The next morning, we woke up together as though we were one big happy family. It felt surreal. I just laid there watching him sleep, trying to think over what it all meant and what was coming next. It had felt like things were fixed between us the night before, but I wondered if it would be the same in the cold light of day. "Can you think a little more quietly?"
"You could always just not listen." I couldn't quite stifle the giggle. He couldn't blame me for thinking.
"When I'm asleep I can't control it. It's like normally I have to turn it off all the time and when I stop trying to block you out I can hear everything. As for what happens next, I asked Gearld to rearrange my place before I left." The idea that he had to force himself not to be connected to me somehow made it even more romantic.
"Becuase?"
"Babies take up a lot of space." It was so cute that he had thought that far ahead. He did better than me.
"You were so sure I would come back?"
"No, but I hoped. Obviously, it will only be set up for one baby, but the camp has everything they will need. We have supplies that are available for everyone." It felt like such a relief knowing that when we got back the babies would finally have everything they needed. Maybe then I could finally stop beating myself up about everything.
"I never really learnt much about the camp." I had barely been there before everything with Marcus happened and then I left again. It was a shame that I hadn't had more time there, but I would have plenty of time to get to know the place. Not to mention getting to know people there. The only people that had really accepted me were Jackson and Gerald. I wanted to get to know the whole pack, finally convince them that I was worthy of being a part of their family.

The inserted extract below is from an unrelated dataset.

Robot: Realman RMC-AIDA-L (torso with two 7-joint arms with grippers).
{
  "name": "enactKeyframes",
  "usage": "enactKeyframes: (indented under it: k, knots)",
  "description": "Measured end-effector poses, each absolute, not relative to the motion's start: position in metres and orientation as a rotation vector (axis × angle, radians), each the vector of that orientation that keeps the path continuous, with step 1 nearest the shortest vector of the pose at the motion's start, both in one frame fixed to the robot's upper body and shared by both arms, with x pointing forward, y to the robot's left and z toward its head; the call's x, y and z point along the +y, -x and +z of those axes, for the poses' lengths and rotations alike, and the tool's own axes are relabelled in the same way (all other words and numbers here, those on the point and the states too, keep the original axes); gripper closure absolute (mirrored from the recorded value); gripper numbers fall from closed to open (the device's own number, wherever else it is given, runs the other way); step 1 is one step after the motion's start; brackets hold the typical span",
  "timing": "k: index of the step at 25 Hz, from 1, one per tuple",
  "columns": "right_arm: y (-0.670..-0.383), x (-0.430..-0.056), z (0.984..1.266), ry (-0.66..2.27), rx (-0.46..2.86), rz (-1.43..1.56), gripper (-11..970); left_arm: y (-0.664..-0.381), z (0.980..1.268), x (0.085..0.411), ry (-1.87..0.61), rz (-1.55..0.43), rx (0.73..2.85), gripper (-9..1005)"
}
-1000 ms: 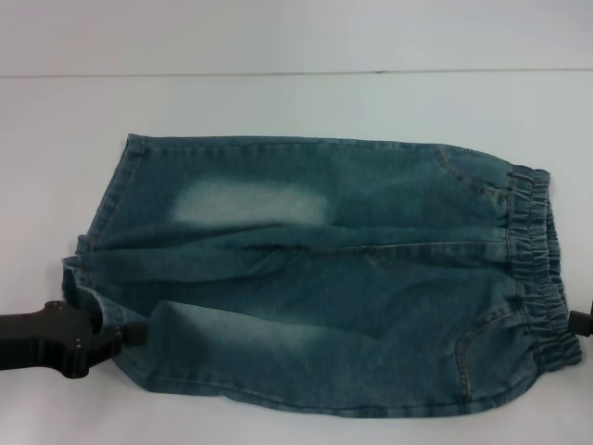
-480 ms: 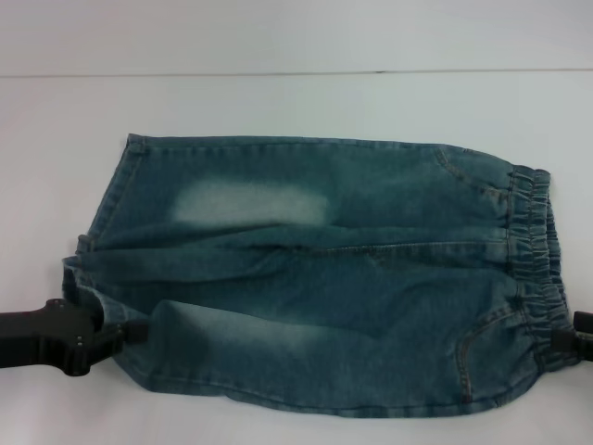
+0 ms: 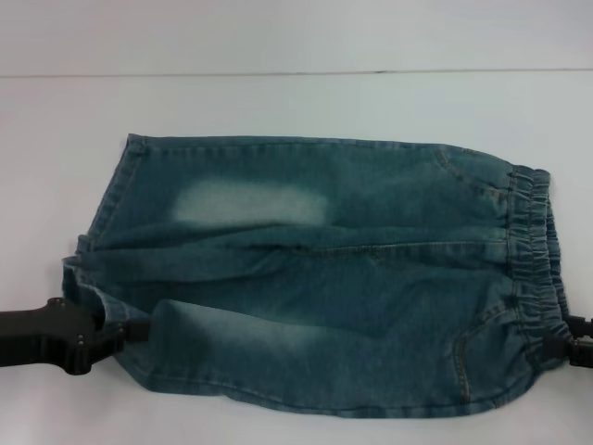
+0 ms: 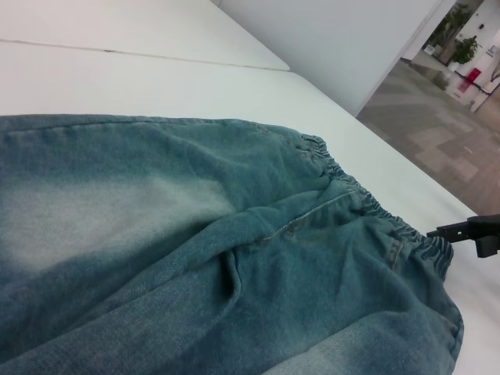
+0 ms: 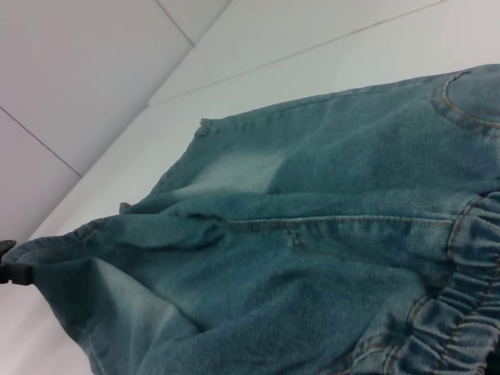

"We have all sorts. We're pretty self-sufficient. There's a school covering from nursery all the way up to high school. We have medics, which is where I'm hoping Mikkel can help out. Cassie's mother was a nurse at the health cabin, so with her gone they will be short-staffed. We even have builders. I've been thinking about renovating the camp. Replacing the cabins with bigger, more modern housing. The cabins have been too small for too long." He was right about that. I had no idea how big families coped in the cabins and Brodie's place was bigger than most of the cabins I had seen.
"I think that's a great idea. You could start with the bigger families and then build slowly. Wooden cabins are hardly ideal in the highlands. You should have a pavilion built in the centre of the camp too. With a huge fire pit for everyone to gather around." I felt so excited at the idea of improving the camp. It was great as it was, but it wouldn't hurt to make people more comfortable. For them to have all the advantages of modern housing.
"You'll have to help me plan it. The school is always looking for teachers to help out." I loved the idea and I loved him for thinking about me, but it was a non-starter. I wasn't nearly qualified enough to teach anyone. Not to mention, having triplets to think about. Working and juggling them just wasn't likely to work. I just hoped I could find some way of giving back to the pack.
"I'm not a teacher though, am I? Maybe if I had actually stayed at uni things might have been different." Thinking about university was hard. It was all I had wanted for so long and I hadn't had much choice in giving it up. I wasn't sure I would ever be able to go back, but I doubted it would ever be an option. I had been concentrating on everything Brodie had done and given up for me, but the truth was I had given up plenty for him too.
"It's not all about education, it is more about temperament and I think you would be perfect." It was all I had ever wanted and I had never even considered that I might find my dream within the camp. He was right, it contained everything I wanted and more, even if it had taken me too long to realise it. "We should get going. I need to be back in time to pick the others up." He was right, of course. They were on a completely different route to us, but they were also meant to be staying overnight.
I couldn't wait to see Jackson and find out all the details of what happened between him and Mikkel. I presumed they must have stayed in the same room, but I didn't know anything for certain. There was lots to look forward to and I couldn't wait to get home. I didn't want to drag myself out of bed, but the idea of being back at the camp was a great incentive. Before long, all five of us were back in the truck and getting back on the road.
I looked at him as he drove. "I do love you, Brodie."
"I love you too, my little blood sucker."